Special Patrons of Travellers
The bones of these three holy “kings” are now believed by some to rest in Cologne cathedral
THE THREE WISE MEN (First Century)
That the Wise Men or Magi were three in number, though this is not directly stated in the gospel, appears to be a tradition of great antiquity, founded, no doubt, upon the fact that three kinds of gifts are specified. They are represented as three in some of the oldest catacomb paintings (though there are a few exceptions, in which we find two, four, and even six—apparently from a motive of artistic symmetry), and several of the fathers—e.g. Origen (Hom. in Genesim, xiv 3), St Maximus of Turin, and St Leo—seem to take the number three for granted. The fact that the adoration of the Magi is often balanced against the Old Testament scene of the three youths in the fiery furnace may also have helped to stereotype the convention.
In the catacomb frescoes and sarcophagus sculptures of early date the Magi are always depicted as wearing Phrygian caps. The idea of their royal character developed later, being probably suggested by the wording of Psalm lxxi 10: “The kings of Tharsis and the islands shall offer presents; the kings of the Arabians and of Saba shall bring gifts.” It seems to occur first in a sermon attributed to St Caesarius of Arles (Migne, PL., vol. xxxix, c. 2018), who died in 543; anyhow, from the eighth century onwards we find them in Christian art commonly represented with crowns.
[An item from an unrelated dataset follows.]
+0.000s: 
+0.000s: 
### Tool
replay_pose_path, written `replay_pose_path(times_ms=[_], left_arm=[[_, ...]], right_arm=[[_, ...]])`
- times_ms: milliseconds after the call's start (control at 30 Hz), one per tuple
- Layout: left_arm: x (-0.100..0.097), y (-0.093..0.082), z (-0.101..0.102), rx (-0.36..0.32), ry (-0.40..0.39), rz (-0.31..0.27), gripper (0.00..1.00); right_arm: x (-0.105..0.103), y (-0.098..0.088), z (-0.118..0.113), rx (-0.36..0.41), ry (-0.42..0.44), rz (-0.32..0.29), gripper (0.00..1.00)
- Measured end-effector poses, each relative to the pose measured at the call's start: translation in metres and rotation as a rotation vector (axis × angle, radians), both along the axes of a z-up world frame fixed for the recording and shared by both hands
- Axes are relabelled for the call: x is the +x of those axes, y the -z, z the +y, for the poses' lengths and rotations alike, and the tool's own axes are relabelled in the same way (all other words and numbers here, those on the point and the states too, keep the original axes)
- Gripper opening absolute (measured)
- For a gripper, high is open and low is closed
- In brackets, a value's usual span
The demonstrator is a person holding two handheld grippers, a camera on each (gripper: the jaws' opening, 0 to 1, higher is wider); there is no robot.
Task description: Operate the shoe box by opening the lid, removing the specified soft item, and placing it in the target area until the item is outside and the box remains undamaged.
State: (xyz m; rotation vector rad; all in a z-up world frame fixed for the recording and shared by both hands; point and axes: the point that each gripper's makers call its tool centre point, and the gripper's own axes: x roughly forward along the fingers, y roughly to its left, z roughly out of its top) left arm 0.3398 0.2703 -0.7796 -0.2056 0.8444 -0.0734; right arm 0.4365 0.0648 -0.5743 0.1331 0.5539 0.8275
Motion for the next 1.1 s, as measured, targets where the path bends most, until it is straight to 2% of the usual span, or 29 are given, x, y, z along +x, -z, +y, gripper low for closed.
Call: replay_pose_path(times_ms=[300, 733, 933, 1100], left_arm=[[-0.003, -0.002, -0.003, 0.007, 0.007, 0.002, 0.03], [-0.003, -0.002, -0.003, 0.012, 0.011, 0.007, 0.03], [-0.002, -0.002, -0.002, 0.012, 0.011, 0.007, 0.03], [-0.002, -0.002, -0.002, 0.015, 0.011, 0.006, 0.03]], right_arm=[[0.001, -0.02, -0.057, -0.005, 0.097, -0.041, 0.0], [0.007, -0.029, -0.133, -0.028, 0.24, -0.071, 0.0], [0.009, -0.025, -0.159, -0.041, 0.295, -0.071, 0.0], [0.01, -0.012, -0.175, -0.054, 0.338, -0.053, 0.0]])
Still later the Magi acquire definite names. A Paris manuscript of the eighth century calls them “Bithisarea, Melchior and Gathaspa”; in a miniature of the Codex Egberti (c. 990) we find written against two of them “Pudizar” and “Melchias”. Despite these prima-facie divergences, there can be no doubt that these represent some common form from which have come the Balthasar, Melchior and Caspar now popularly received. In the later middle ages one often notices that in pictures of the Magi one is represented as a youth, another as an old man, and the third as middle-aged. Lastly, the practice of painting one of them as a Negro only developed in the fifteenth century.
The bones of these three holy “kings” are now believed by some to rest in Cologne cathedral, in a shrine which is one of the finest examples of the craft of the medieval metal-worker. There is no reason to doubt that these relics are identical with those which were brought to Cologne in 1164 from the basilica of St Eustorgius at Milan, having been given to the archbishop of Cologne by Frederick Barbarossa. But the earlier history is much less satisfactorily attested, although the identification of the relics at Milan with those of the three kings may probably be traced back to the ninth century. The bones are said to have come to Milan.
From Constantinople, possibly in the time of the Emperor Zeno (474–491), but we know nothing of how they were identified with the kings nor of how they got to Constantinople. No one can dispute that the three kings were enthusiastically venerated, especially in Germany during the middle ages, the devotion being probably fostered by the many pilgrimages made to their shrine at Cologne and by the mystery plays in which the coming of the Magi to Bethlehem was a favourite theme. They were naturally often venerated as the special patrons of travellers.